Report back each line of the data that contains the word "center".

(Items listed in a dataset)
##########

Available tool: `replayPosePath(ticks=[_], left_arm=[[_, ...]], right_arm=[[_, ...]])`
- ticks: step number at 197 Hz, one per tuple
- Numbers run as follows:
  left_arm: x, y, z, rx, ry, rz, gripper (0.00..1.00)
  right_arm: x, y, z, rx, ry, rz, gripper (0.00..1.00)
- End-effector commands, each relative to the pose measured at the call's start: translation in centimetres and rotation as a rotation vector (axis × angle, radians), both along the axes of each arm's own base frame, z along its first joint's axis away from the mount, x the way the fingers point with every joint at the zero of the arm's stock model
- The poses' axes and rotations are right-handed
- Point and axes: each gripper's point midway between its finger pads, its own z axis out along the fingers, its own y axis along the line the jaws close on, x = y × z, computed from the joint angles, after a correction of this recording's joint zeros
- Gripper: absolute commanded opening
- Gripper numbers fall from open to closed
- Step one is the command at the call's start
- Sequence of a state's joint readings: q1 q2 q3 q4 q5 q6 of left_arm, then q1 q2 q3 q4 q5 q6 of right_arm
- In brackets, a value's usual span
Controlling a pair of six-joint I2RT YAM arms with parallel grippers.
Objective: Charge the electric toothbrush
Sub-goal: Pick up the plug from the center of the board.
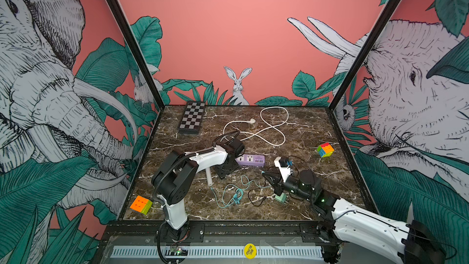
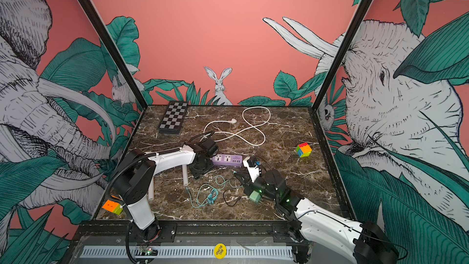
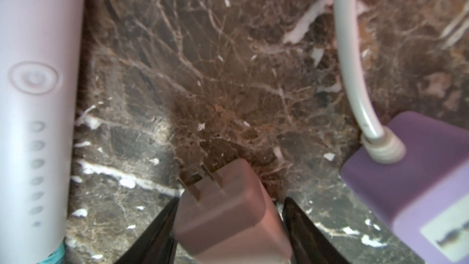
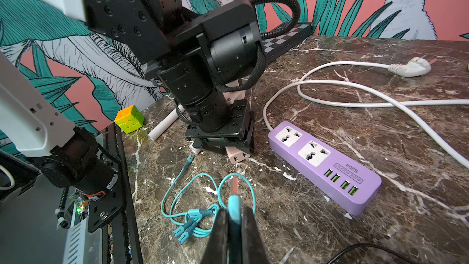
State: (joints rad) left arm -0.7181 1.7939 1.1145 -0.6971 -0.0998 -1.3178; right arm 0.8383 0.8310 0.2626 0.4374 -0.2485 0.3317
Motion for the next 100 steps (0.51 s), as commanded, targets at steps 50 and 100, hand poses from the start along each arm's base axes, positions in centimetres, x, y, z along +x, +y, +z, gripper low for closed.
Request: replayPosePath(ticks=[50, 100], left_arm=[[0.81, -0.03, -0.16, 0.023, -0.016, -0.030, 0.53], [0.81, -0.34, -0.60, 0.020, -0.001, -0.052, 0.48]], right_arm=[[-0.46, 0.53, 0.71, 0.031, -0.034, 0.032, 0.00], [-0.48, 0.58, 0.63, 0.029, -0.032, 0.033, 0.00]])
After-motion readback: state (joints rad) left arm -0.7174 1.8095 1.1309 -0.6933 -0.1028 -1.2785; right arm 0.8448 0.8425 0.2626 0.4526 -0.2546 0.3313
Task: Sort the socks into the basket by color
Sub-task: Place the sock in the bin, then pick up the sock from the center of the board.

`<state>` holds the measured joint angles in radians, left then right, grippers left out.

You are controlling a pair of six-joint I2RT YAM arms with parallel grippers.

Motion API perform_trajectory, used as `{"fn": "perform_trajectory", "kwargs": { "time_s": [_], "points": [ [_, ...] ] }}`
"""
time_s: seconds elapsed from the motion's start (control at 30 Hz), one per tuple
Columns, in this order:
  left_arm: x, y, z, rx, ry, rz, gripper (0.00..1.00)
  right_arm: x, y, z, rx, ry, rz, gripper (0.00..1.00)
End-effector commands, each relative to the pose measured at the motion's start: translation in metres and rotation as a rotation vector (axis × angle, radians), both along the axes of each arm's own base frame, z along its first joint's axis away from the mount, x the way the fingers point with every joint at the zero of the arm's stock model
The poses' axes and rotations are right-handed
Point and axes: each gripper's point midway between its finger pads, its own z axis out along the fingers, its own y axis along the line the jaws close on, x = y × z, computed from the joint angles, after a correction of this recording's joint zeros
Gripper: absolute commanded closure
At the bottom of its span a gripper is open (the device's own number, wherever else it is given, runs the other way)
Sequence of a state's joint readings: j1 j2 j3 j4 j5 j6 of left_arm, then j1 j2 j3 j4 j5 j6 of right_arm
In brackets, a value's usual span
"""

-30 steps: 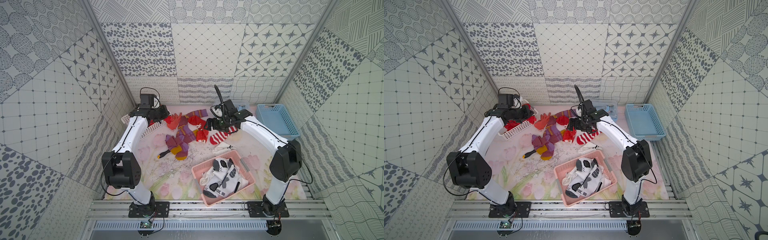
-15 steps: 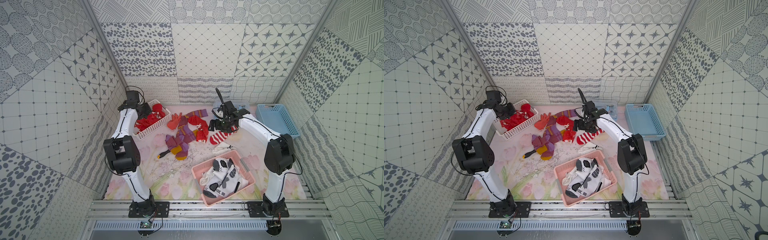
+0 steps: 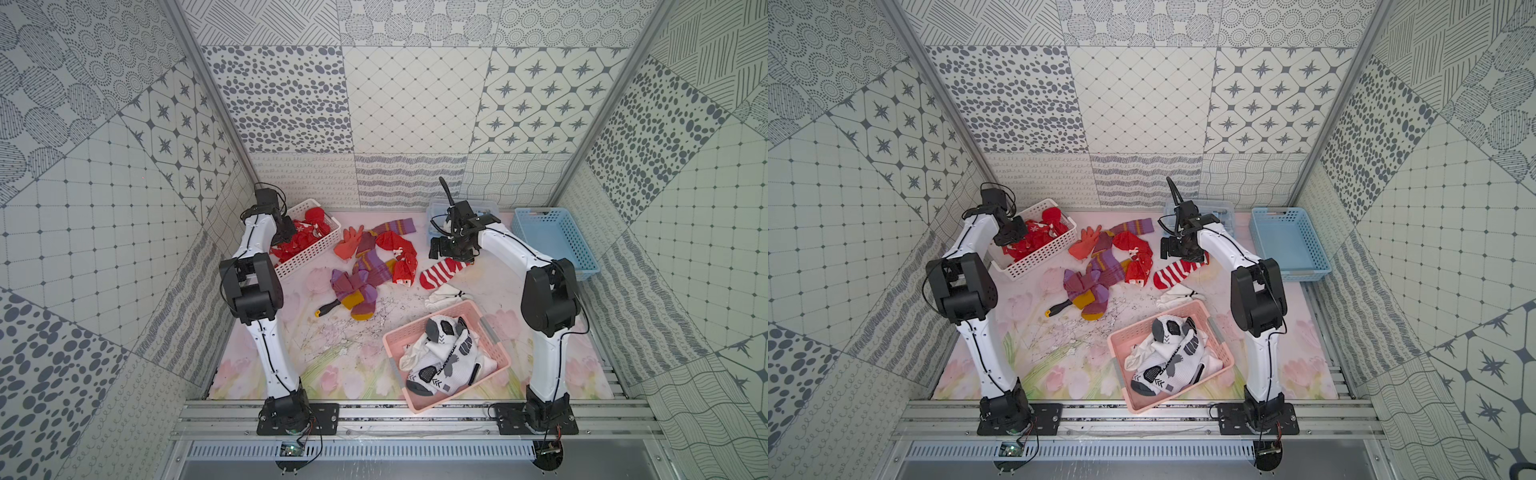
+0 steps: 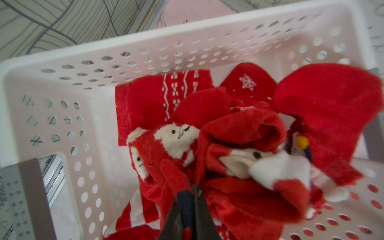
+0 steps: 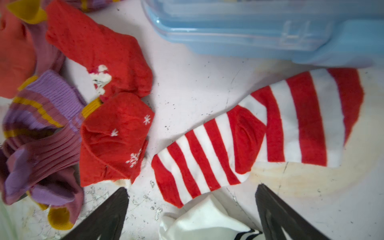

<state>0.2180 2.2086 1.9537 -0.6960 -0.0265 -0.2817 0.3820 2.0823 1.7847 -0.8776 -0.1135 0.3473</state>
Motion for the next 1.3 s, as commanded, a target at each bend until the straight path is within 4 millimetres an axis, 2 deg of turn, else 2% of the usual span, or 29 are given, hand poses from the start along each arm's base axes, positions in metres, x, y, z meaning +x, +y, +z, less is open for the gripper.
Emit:
{"fn": "perform_trajectory", "kwargs": {
  "time_s": [0.0,0.1,0.2,0.4,0.63,0.87,1.17,1.27],
  "points": [
    [-0.017,0.012,-0.019,0.048,0.086,0.023,0.72,0.012,-0.014,-0.013,-0.092,-0.021,-0.013,0.02],
    [-0.019,0.010,-0.021,0.032,0.084,0.025,0.54,0.017,-0.015,-0.022,-0.106,-0.018,-0.018,0.02],
    [-0.019,0.006,-0.015,0.015,0.054,0.029,0.45,0.017,-0.016,-0.033,-0.117,-0.001,-0.020,0.02],
    [-0.016,0.000,0.020,-0.012,-0.047,0.029,0.35,0.015,-0.016,-0.049,-0.118,0.016,-0.029,0.07],
    [-0.015,-0.006,0.061,-0.022,-0.127,0.006,0.31,0.009,-0.015,-0.074,-0.108,0.048,-0.043,0.17],
    [-0.018,-0.008,0.113,-0.001,-0.215,-0.008,0.29,-0.001,-0.016,-0.088,-0.096,0.073,-0.057,0.38],
    [-0.027,-0.020,0.169,-0.021,-0.321,-0.046,0.28,-0.008,-0.016,-0.086,-0.078,0.072,-0.066,0.87],
    [-0.031,-0.025,0.182,-0.032,-0.348,-0.063,0.28,-0.009,-0.017,-0.081,-0.072,0.063,-0.071,0.91]
  ]
}}
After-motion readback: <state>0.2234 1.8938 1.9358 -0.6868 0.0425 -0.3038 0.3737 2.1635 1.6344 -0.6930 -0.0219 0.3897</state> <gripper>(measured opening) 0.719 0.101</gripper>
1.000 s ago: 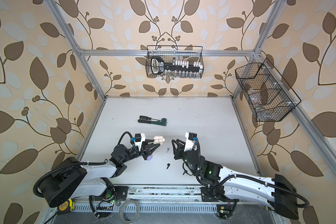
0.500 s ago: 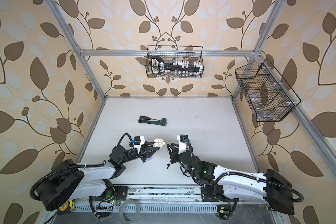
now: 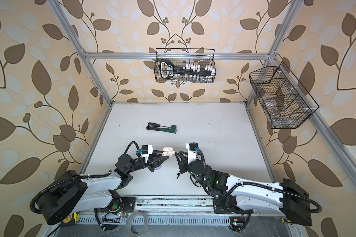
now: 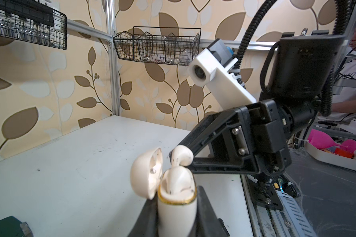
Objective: Insert wireless bluetooth earbuds into charging case
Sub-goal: Insert the wireless bluetooth earbud into the charging case.
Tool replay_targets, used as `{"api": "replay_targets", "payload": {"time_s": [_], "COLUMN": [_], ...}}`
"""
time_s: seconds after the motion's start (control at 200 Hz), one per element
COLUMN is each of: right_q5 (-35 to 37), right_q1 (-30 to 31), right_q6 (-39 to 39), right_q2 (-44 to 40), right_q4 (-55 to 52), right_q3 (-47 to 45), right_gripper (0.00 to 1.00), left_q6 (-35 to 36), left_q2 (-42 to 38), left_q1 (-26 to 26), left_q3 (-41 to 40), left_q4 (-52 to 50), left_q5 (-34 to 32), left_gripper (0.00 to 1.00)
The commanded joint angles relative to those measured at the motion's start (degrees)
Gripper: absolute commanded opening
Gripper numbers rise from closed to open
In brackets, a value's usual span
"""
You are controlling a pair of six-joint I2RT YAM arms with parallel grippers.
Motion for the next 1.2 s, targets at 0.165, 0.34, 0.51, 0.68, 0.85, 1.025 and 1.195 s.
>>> {"api": "replay_targets", "payload": {"time_s": [0.165, 0.34, 0.51, 0.68, 0.85, 1.025, 1.195], "right_q5": [-0.6, -0.5, -0.1, 0.2, 1.2, -1.5, -11.2], "right_q1": [0.9, 1.5, 2.2, 2.7, 3.2, 3.3, 3.0], "right_q6": [-1.7, -1.9, -2.2, -2.4, -3.9, -14.0, -31.1], "right_q2": [-1.3, -1.6, -1.9, -1.4, -1.8, -6.2, -15.4], "right_q4": [0.5, 0.5, 0.3, 0.0, -1.5, -2.7, -4.3], "right_q3": [2.3, 2.5, 2.8, 3.1, 3.5, 1.7, -3.5], "right_gripper": [0.28, 0.28, 0.27, 0.27, 0.28, 0.39, 0.45], "left_q6": [1.5, 1.5, 1.7, 1.5, 1.9, 4.6, 12.1], "left_q2": [-1.1, -0.8, -0.4, -0.3, -0.3, -3.4, -11.7], "left_q1": [-0.1, -0.1, -0.1, -0.1, -0.1, -0.1, -0.1], "left_q3": [-0.2, -0.2, -0.1, -0.1, -0.1, -0.1, 3.0], "left_q4": [2.7, 2.7, 2.8, 3.0, 2.7, -2.7, -23.2], "left_q5": [1.7, 1.4, 1.0, 0.9, 1.0, 2.2, 4.6], "left_gripper": [0.00, 0.00, 0.00, 0.00, 0.00, 0.00, 0.00]}}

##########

# [Finished exercise]
Sub-goal: Pick up the plug from the center of the board.
Sub-task: Place the sock in the bin, then pick up the sock from the center of the board.

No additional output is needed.